Background and objectives: A quantitative evaluation of the PK of meropenem, a broad-spectrum β-lactam antibiotic, in plasma and interstitial space fluid (ISF) of subcutaneous adipose tissue of obese patients is lacking as of date. The objective of this study was the characterisation of meropenem population pharmacokinetics in plasma and ISF in obese and non-obese patients for identification of adequate dosing regimens via Monte-Carlo simulations.

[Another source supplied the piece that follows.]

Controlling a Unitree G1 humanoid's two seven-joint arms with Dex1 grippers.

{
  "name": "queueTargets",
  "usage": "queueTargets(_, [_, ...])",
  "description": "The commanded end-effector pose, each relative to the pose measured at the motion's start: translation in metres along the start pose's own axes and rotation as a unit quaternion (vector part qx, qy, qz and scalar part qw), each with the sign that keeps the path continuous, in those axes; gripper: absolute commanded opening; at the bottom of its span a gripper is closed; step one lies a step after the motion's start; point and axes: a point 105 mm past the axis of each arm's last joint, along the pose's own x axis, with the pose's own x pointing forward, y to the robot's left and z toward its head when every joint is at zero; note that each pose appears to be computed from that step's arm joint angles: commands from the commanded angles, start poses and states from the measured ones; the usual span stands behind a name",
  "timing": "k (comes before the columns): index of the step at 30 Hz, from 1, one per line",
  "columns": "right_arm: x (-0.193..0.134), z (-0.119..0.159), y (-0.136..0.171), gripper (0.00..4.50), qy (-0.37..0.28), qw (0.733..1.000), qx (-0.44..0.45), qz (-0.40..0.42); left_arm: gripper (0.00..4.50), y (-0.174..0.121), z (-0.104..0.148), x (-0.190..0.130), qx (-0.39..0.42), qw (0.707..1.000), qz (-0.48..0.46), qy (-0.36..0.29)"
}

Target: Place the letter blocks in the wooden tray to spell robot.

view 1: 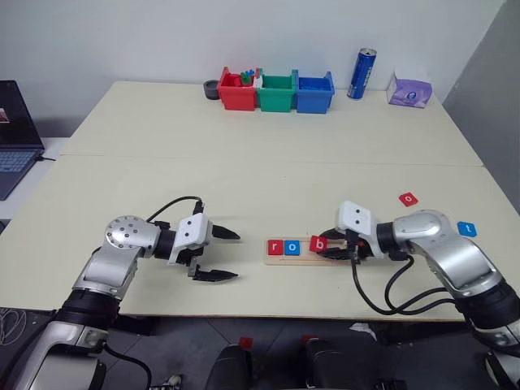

Methods: We obtained plasma and microdialysate concentrations after administration of meropenem 1000 mg to 15 obese and 15 non-obese surgery patients from a prospective clinical trial. After characterizing plasma- and microdialysis-derived ISF pharmacokinetics via population pharmacokinetic analysis, we simulated thrice-daily (TID) meropenem short-term (0.5 h), prolonged (3.0 h), and continuous infusions. Adequacy of therapy was assessed by the probability of pharmacokinetic/pharmacodynamic (PK/PD) target attainment (PTA) analysis based on time unbound concentrations exceeded minimum inhibitory concentrations (MIC) on treatment day 1 (%fT > MIC) and the sum of PTA weighted by relative frequency of MIC values for infections by pathogens commonly treated with meropenem. To avoid interstitial tissue fluid concentrations below MIC for the entire dosing interval during continuous infusions, a more conservative PK/PD index was selected (%fT > 4 × MIC).

Results: Adjusted body weight (ABW) and calculated creatinine clearance (CLCRCG_ABW) of all patients (body mass index [BMI] = 20.5-81.5 kg/m2) explained a considerable proportion of the between-patient pharmacokinetic variability (15.1-31.0% relative reduction). The ISF:plasma ratio of %fT > MIC was relatively similar for MIC ≤ 2 mg/L but decreased for MIC = 8 mg/L over ABW = 60-120 kg (0.50-0.20). Steady-state concentrations were 2.68 times (95% confidence interval [CI] = 2.11-3.37) higher in plasma than in ISF, supporting PK/PD targets related to four times the MIC during continuous infusions to avoid suspected ISF concentrations constantly below the MIC. A 3000 mg/24 h continuous infusion was sufficient at MIC = 2 mg/L for patients with CLCRCG_ABW ≤ 100 mL/min and ABW < 90 kg, whereas 2000 mg TID prolonged infusions were adequate for those with CLCRCG_ABW ≤ 100 mL/min and ABW > 90 kg. For MIC = 2 mg/L and %fT> MIC = 95, PTA was adequate in patients over the entire investigated range of body mass and renal function using a 6000 mg continuous infusion. A prolonged infusion of meropenem 2000 mg TID was sufficient for MIC ≤ 8 mg/L and all investigated ABW and CLCRCG_ABW when employing the PK/PD target %fT > MIC = 40. Short-term infusions of 1000 mg TID were sufficient for CLCRCG_ABW ≤ 130 mL/min and distributions of MIC values for Escherichia coli, Citrobacter freundii, and Klebsiella pneumoniae but not for Pseudomonas aeruginosa.

Conclusions: This analysis indicated a need for higher doses (≥ 2000 mg) and prolonged infusions (≥ 3 h) for obese and non-obese patients at MIC ≥ 2 mg/L. Higher PTA was achieved with prolonged infusions in obese patients and with continuous infusions in non-obese patients.